Brief:
Return every line of the listing that includes the string "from".

Listed entries:
==========

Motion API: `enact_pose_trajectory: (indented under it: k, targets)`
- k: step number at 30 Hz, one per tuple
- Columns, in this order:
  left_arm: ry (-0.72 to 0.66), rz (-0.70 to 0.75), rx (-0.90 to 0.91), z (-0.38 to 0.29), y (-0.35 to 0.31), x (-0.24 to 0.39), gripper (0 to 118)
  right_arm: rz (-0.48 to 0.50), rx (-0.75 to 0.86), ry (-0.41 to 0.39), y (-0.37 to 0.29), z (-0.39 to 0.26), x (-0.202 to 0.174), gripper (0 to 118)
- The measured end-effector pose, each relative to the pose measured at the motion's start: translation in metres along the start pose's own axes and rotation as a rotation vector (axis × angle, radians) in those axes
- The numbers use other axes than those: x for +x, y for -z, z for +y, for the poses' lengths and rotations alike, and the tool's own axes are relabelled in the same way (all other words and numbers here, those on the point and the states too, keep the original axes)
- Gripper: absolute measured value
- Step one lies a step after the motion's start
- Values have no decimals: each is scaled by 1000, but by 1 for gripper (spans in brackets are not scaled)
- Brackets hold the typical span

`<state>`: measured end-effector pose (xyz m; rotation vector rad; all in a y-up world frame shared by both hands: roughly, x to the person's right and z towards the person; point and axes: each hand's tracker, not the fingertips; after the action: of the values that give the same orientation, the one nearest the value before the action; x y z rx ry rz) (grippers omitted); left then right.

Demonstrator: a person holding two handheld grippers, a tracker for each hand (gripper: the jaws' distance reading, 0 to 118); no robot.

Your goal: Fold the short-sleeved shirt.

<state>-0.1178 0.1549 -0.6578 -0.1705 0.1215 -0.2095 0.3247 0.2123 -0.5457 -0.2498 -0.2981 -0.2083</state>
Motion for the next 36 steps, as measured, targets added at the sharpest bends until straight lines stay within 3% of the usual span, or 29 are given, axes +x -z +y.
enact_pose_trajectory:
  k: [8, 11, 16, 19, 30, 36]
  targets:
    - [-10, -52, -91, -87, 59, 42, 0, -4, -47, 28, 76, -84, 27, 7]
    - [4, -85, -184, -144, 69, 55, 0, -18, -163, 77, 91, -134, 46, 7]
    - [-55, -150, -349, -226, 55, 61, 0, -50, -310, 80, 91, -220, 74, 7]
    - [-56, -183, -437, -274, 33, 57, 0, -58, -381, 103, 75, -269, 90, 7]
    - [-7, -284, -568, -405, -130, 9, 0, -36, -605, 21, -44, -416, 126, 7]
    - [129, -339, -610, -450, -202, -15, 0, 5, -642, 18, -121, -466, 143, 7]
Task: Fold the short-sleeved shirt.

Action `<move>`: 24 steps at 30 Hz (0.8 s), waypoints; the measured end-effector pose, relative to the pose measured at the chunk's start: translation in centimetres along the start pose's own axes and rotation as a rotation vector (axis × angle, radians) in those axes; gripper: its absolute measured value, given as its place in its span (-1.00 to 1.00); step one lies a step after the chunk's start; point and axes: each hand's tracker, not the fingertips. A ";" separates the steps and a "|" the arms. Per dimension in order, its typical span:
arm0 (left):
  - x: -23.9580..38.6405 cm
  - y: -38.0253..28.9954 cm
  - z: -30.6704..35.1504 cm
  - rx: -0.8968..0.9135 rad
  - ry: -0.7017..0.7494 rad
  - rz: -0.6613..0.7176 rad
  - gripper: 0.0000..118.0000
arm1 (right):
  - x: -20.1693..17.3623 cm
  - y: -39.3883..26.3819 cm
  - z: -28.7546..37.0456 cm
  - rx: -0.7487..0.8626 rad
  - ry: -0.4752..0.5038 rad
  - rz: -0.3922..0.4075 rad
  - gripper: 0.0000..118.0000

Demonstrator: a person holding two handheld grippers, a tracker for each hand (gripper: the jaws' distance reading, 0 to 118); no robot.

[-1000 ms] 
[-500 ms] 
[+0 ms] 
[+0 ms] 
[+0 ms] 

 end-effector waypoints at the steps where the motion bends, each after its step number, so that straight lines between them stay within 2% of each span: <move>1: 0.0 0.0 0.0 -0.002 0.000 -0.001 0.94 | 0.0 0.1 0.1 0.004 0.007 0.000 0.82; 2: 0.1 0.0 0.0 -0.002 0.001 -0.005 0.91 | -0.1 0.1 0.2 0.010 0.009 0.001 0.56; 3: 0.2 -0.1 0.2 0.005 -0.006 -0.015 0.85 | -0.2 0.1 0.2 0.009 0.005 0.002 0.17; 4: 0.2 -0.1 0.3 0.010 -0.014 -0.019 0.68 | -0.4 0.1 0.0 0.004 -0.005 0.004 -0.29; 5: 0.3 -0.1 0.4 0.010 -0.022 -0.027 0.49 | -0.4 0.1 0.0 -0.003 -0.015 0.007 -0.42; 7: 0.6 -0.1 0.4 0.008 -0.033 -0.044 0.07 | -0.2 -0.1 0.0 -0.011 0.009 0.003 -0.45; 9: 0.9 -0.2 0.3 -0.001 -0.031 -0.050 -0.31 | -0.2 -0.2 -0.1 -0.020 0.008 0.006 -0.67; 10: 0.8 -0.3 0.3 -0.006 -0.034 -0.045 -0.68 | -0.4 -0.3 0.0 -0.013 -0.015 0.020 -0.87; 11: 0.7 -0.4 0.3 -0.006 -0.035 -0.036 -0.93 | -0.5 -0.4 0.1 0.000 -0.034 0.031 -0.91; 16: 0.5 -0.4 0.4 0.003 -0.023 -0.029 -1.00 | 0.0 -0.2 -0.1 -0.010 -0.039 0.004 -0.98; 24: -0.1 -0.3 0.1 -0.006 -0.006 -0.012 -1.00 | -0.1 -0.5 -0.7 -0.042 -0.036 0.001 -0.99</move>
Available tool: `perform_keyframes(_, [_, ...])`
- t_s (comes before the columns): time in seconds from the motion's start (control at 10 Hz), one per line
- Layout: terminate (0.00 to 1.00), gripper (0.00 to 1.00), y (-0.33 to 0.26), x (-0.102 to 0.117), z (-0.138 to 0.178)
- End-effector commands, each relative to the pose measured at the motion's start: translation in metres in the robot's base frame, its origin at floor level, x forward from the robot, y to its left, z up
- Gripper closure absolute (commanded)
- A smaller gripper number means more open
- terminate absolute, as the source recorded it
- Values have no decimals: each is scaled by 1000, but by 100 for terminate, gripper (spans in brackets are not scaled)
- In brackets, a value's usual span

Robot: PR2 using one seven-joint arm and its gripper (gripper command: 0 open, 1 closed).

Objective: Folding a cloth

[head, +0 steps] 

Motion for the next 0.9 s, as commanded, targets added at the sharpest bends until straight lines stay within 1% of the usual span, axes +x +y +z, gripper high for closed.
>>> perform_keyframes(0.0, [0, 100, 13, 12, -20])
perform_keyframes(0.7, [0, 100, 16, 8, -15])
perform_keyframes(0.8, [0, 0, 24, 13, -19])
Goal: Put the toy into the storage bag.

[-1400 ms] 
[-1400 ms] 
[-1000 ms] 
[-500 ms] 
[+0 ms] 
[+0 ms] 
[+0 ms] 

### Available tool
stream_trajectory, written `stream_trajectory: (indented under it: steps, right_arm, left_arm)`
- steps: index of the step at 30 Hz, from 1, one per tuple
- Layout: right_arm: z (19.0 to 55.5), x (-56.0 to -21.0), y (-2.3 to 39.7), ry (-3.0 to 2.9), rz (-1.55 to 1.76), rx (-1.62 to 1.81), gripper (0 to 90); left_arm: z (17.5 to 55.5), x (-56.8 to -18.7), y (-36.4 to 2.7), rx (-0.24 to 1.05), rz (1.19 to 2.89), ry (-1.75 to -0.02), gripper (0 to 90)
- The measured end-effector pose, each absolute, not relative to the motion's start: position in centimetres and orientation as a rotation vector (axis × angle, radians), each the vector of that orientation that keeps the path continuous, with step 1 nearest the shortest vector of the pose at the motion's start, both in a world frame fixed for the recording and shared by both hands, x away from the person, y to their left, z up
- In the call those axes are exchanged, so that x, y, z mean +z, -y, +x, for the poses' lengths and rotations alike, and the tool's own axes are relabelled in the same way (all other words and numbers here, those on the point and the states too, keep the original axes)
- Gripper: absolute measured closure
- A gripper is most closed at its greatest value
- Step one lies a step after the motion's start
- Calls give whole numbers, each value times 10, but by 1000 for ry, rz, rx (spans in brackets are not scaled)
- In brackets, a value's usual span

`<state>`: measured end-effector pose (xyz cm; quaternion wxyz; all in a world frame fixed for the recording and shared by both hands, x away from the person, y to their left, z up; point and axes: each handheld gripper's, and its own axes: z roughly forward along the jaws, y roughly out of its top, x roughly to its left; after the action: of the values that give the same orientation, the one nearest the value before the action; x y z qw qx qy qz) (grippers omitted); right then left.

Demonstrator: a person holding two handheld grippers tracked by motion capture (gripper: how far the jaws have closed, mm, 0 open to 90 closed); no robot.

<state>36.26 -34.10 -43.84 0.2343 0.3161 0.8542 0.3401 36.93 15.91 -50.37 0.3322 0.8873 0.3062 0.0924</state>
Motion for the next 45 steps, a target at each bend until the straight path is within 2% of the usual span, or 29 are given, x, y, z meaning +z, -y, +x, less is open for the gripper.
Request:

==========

Response:
- t_s (comes before the columns): time in seconds from the motion's start (control at 10 Hz), one per line
- End-effector commands, each relative to the pose measured at the motion's start: translation in metres in the robot's base frame, its origin at floor level, x forward from the robot, y to its left, z up
- steps: index of the step at 30 Hz, from 1, one per tuple
- The measured end-effector pose, each absolute, not relative to the motion's start: position in centimetres and orientation as a rotation vector (axis × angle, radians), each the vector of that orientation that keeps the path continuous, with step 1 nearest the shortest vector of the pose at the motion's start, both in a world frame fixed for the recording and shared by both hands, x away from the person, y to their left, z up
`<state>`: measured end-effector pose (xyz cm; quaternion wxyz; all in a world frame fixed for the recording and shared by both hands, x away from the person, y to their left, z up; point and axes: each handheld gripper's, and its own axes: z roughly forward along the jaws, y roughly out of its top, x roughly to its left; after the action: of the values that give the same orientation, the one nearest the value before the action; x y z qw qx qy qz) (grippers omitted); right then left.

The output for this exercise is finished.